Dawnese Sahota began crying when she described seeing her husband and Segura fighting in the driveway. She said she saw Segura repeatedly hit her husband, and she didn’t know at the time Segura was stabbing him.

Segura eventually broke away from her husband and began running toward the door, she said. He pushed the door open forcefully, she said, and she heard her husband yell, “My wife’s in there!”

The door hit her in the head, she said. The jury saw photos of a large bruise on her forehead.

She said she and Segura were standing behind the door when they heard gunfire. She said when she realized she hadn’t been shot, she turned and ran.

Segura chased her throughout the house, she said, and she feared she would die if she didn’t get a door open or around a corner before he caught up to her.
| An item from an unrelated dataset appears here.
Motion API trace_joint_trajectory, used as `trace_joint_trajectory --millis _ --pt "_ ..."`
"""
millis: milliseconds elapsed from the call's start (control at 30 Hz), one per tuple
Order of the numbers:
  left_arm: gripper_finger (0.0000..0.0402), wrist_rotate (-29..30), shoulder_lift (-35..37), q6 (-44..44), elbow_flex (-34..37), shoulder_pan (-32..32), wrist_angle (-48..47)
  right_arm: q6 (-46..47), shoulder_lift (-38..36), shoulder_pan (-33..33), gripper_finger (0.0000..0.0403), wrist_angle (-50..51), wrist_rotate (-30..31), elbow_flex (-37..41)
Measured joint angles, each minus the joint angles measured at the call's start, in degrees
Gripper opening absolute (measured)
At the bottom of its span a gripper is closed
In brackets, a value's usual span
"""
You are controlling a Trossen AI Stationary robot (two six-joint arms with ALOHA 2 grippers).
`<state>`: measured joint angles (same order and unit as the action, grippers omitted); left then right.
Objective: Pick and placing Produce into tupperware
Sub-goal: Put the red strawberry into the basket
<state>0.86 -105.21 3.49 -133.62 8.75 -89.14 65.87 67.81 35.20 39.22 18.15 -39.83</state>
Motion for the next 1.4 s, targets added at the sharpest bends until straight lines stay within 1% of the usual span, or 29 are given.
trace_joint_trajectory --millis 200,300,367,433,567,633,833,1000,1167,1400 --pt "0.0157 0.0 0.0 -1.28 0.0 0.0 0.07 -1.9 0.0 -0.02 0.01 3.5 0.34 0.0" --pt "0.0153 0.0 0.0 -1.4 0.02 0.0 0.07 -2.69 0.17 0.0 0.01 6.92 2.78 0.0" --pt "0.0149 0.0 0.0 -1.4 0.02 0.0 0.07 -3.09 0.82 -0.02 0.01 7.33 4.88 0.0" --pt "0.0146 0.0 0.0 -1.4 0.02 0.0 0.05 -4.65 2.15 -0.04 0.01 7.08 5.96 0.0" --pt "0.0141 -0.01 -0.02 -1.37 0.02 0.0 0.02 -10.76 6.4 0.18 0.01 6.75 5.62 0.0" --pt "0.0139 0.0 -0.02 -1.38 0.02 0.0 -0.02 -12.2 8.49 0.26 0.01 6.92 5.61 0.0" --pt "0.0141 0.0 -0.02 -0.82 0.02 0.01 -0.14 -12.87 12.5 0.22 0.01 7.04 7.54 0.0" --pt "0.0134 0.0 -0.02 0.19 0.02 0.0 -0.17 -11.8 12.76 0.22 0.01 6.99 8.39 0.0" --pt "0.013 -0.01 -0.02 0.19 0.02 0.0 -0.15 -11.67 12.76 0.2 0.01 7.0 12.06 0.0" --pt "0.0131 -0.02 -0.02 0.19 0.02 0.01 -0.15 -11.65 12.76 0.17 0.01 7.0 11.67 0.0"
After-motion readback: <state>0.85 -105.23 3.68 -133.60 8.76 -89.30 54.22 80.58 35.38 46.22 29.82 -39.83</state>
But she made it into the garage and pressed the button for the garage opener.

“I thought, ‘OK, I’m going to die in my garage now because there’s no way I can get out of my garage before the door opens,’ ” she said.

When she made it outside, the officers who’d arrived in their driveway yelled at her to put up her hands, she said, and then ushered her behind them to safety.

She sobbed as she said all she could think about was helping her husband.

“I just wanted to go to my husband,” she said through tears. “I obviously knew he was hurt, but I didn’t know what had happened.”

In the afternoon, after her testimony, Dawnese Sahota sat in the gallery with significantly fewer observers.

An emergency department doctor from Legacy Salmon Creek Medical Center testified about evaluating the wound on Dawnese Sahota’s head. He said he prescribed her anti-anxiety medication because she was very distraught.

“I see people who are traumatized every day, but this was extraordinary,” Dr. Marlow Macht said.

Trial is scheduled to resume Monday with more state’s witnesses.